Celui qui est aujourd’hui également président de l’Association pour le droit de mourir dans la dignité bénéficie rapidement d’un traitement par AZT, un antirétroviral actif contre le VIH. «Durant plusieurs années, j’ai totalement vécu au rythme de la maladie. Jour et nuit, je devais me lever toutes les quatre heures pour prendre mes comprimés. Les effets secondaires
étaient importants, cela a notamment déclenché un diabète, mais cela m’a permis de tenir jusqu’à l’arrivée des premières trithérapies. C’est ce qui m’a sauvé.»
Traité comme un animal dangereux
A cette époque, la presse parle de «cancer gay», de «sida mental». Jean-Marie Le Pen stigmatise durablement les malades en les qualifiant, lors d’une intervention télévisée, de «terriblement contagieux», déclarant possible une transmission du virus par la salive, les larmes ou encore la transpiration. C’est le temps de tous les fantasmes autour de cette affection, dont certains perdureront longtemps encore. «A l’hôpital, j’ai été traité comme un animal dangereux. Le personnel soignant refusait d’entrer dans les chambres, laissait nos plateaux-repas à l’extérieur. Comment garder espoir lorsqu’on reçoit de telles gifles?»
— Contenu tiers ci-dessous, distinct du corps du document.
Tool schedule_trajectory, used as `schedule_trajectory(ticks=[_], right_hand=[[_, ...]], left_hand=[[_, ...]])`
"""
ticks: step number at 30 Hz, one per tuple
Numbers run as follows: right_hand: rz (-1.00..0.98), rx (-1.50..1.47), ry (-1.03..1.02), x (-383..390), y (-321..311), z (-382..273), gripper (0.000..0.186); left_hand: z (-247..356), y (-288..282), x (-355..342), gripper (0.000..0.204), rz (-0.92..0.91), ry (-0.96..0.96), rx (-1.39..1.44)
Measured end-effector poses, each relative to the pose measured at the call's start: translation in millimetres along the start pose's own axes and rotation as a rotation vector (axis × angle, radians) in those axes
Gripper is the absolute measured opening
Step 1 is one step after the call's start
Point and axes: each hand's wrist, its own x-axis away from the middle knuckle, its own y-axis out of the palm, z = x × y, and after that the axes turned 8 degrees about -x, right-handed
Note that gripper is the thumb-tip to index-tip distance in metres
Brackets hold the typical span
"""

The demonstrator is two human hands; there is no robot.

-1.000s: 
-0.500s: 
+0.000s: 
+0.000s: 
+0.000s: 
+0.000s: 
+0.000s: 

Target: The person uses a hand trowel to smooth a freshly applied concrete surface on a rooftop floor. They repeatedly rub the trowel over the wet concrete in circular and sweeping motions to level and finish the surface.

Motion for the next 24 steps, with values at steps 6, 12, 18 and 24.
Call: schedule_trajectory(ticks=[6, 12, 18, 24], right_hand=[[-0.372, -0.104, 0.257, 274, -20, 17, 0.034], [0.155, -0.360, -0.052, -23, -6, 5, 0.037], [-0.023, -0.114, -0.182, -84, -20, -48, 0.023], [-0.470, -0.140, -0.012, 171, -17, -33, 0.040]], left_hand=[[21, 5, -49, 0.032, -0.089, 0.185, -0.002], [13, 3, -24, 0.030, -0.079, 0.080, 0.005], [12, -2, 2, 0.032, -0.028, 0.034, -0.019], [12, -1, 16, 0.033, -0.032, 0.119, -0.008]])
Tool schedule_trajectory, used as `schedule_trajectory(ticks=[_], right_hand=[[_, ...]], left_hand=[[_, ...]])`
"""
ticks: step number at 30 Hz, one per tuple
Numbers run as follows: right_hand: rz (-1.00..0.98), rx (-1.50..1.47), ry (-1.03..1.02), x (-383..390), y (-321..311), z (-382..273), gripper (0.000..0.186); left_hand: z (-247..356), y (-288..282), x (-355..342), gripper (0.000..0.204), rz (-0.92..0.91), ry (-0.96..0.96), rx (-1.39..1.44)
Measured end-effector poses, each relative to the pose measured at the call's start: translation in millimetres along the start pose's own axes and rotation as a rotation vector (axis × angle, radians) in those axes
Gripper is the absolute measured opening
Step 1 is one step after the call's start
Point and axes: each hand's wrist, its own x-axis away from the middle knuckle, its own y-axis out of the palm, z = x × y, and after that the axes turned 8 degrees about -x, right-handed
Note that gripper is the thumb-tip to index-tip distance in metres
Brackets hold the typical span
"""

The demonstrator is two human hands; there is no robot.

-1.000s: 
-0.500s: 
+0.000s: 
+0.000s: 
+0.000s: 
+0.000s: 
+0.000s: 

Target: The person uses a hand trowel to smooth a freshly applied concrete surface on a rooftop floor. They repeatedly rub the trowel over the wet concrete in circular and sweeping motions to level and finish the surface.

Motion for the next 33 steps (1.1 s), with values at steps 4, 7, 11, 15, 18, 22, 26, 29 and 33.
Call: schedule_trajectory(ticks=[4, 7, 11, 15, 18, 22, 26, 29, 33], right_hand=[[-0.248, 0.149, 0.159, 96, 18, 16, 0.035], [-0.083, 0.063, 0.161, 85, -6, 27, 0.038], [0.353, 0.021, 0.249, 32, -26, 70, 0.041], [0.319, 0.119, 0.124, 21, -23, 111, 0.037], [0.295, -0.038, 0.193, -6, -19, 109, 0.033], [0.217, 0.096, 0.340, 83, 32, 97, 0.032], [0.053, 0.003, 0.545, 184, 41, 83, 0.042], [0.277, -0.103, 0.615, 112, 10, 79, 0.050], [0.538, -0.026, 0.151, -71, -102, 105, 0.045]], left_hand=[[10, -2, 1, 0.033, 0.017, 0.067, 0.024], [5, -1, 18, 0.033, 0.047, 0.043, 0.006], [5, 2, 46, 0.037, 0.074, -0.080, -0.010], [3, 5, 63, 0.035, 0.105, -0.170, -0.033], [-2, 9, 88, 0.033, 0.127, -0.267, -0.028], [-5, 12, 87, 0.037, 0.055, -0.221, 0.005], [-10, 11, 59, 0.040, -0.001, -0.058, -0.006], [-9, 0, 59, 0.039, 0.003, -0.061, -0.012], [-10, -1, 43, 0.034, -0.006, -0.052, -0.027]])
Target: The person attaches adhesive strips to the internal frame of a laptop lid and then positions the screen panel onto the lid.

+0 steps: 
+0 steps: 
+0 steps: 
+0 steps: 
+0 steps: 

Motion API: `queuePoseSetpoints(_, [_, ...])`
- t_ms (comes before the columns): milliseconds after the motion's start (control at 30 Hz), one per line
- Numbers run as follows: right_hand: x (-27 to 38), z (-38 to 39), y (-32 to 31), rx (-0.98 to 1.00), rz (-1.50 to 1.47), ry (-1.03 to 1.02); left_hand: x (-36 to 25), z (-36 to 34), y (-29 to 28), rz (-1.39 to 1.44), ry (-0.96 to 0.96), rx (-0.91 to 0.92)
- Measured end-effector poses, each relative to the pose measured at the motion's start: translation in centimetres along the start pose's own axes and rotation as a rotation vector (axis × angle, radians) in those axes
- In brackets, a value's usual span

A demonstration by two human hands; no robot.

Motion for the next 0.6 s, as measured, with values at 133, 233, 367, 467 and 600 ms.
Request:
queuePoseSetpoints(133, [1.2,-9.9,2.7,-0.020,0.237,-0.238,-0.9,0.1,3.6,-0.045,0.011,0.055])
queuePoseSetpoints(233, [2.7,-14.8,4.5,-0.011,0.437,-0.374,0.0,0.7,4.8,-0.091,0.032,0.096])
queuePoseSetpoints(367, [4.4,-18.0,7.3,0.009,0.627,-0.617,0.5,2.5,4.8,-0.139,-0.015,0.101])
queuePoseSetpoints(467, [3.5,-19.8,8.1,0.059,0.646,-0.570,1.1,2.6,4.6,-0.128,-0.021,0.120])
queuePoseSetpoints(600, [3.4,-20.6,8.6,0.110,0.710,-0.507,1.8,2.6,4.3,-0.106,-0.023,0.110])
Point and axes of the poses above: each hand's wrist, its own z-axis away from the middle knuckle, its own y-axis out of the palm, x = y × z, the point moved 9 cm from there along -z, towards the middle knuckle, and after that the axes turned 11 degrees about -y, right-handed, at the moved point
Depuis 2010, Jean-Luc Romero n’a plus de charge virale détectable, mais le combat ne s’arrête pas pour autant. «Comme aujourd’hui on ne voit plus les gens mourir, on a l’impression que la pandémie VIH est bien moins grave. C’est faux. Plus de 3300 malades meurent encore chaque jour du sida dans l’indifférence de la communauté internationale. Seules 17 millions de personnes bénéficient d’un traitement, il y a de terribles inégalités entre les pays riches et les pauvres, alors qu’on sait qu’il suffirait de 36 milliards de dollars par an pour éviter la plupart de ces décès et faire disparaître la contamination du VIH en 2030, qui est l’objectif d’Onusida.»
Jean-Luc Romero a décidé de ne plus jamais se taire. Cette fois pour briser les derniers tabous et préjugés autour du sida, pour faire tomber les ultimes remparts autour de cette réalité sur laquelle on n’ose pas toujours poser les yeux.